I remember the first time that I heard it and really listened to the words.  "Battle lines being drawn," "nobody's right if everybody's wrong", I thought to myself wow what a crazy time that must of have been.  I am so glad that we worked all that out.   Things like that aren't happening anymore in our country.  But the truth of the matter is that this song is good because it is timeless.  It's words still ring true today.  And so for what it's worth, here is my two cents post my 35th birthday. 

Maybe it is a prerequisite for birthdays past 30 to become reflective about life.  Or maybe I am just melodramatic.  I think it is the latter.  Nevertheless here are a few points that I pondered this weekend.

True Wealth

True wealth is having good health - both mental and physical.  It is having good relationships, and it is about being happy.  I mean the true happiness, the kind that resonates in your soul, like your first kiss happy, or Christmas time as a kid happy.  The stuff money can't buy.   I believe two things when it comes to happiness.  1) We all control our own happiness, and 2) if you have good health and good relationships happiness happens.

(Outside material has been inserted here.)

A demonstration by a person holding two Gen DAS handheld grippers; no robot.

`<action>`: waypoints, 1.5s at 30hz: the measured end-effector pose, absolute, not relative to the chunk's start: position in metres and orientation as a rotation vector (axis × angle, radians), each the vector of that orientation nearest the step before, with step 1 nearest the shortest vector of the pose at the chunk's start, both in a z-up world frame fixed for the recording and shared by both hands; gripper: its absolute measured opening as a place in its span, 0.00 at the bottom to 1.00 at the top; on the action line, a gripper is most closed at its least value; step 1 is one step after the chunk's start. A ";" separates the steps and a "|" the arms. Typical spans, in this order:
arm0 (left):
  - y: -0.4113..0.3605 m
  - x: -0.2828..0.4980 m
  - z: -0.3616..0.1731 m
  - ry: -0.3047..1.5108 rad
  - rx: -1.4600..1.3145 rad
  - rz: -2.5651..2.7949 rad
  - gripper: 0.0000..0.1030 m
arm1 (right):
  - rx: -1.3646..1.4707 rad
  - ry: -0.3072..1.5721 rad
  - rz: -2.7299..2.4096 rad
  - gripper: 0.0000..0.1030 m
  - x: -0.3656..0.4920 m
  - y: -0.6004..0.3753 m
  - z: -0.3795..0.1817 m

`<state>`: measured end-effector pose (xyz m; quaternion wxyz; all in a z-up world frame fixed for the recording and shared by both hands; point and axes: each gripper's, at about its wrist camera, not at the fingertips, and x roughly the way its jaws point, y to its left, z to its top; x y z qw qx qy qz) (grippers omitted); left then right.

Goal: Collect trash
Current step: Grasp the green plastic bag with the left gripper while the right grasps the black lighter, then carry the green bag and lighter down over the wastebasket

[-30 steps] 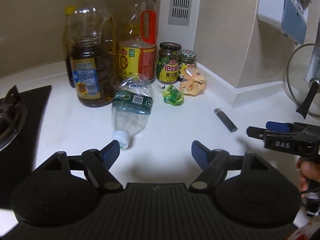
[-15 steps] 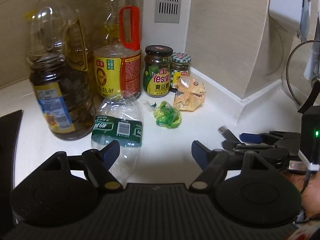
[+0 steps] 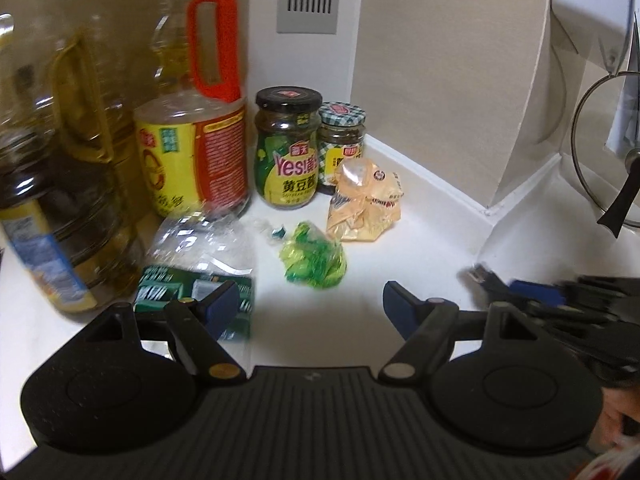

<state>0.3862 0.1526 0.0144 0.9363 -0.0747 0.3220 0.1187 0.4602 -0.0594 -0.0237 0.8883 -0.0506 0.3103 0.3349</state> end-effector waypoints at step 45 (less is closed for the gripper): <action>0.042 0.293 0.007 0.740 -0.233 0.199 0.35 | -0.013 0.709 0.733 0.22 0.384 -0.168 -0.014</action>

Our country touts itself as the wealthiest nation on earth.  But as you can see, until all our citizens have access to good health we aren't even close.   True health isn't going to come from a Dr.'s prescription pad either.  So even though I believe it incumbent on our country to provide health care, I believe it is up to each citizen to take responsibility for their own health.  Quit smoking, exercise daily, and eat right.  Let's treat ourselves with respect first and stop trashing ourselves and then maybe our government will treat us with respect.

The point of life is to be creative

Why are we here?  What is my purpose?  Heavy questions to ask yourself and for me I think the point is for us to express our creativity.  For the most part this is a positive thing so let's not split hairs and talk about the A-bomb and such.  What I am talking here is art, music, literature, good healthy cooking, artisans, poetry, dancing, singing, architecture, etc.  Of course I think all of these things need to be done sustainably but the end state is still the same.  We, as a species, are the most beautiful when we are the most creative.  Yet so many of us toil away, day after day, to make ends meet.  Take the time to work on something that expresses who you are.  If you can share it with your family and friends that is even better.  We should all be masters of a craft of our passions.  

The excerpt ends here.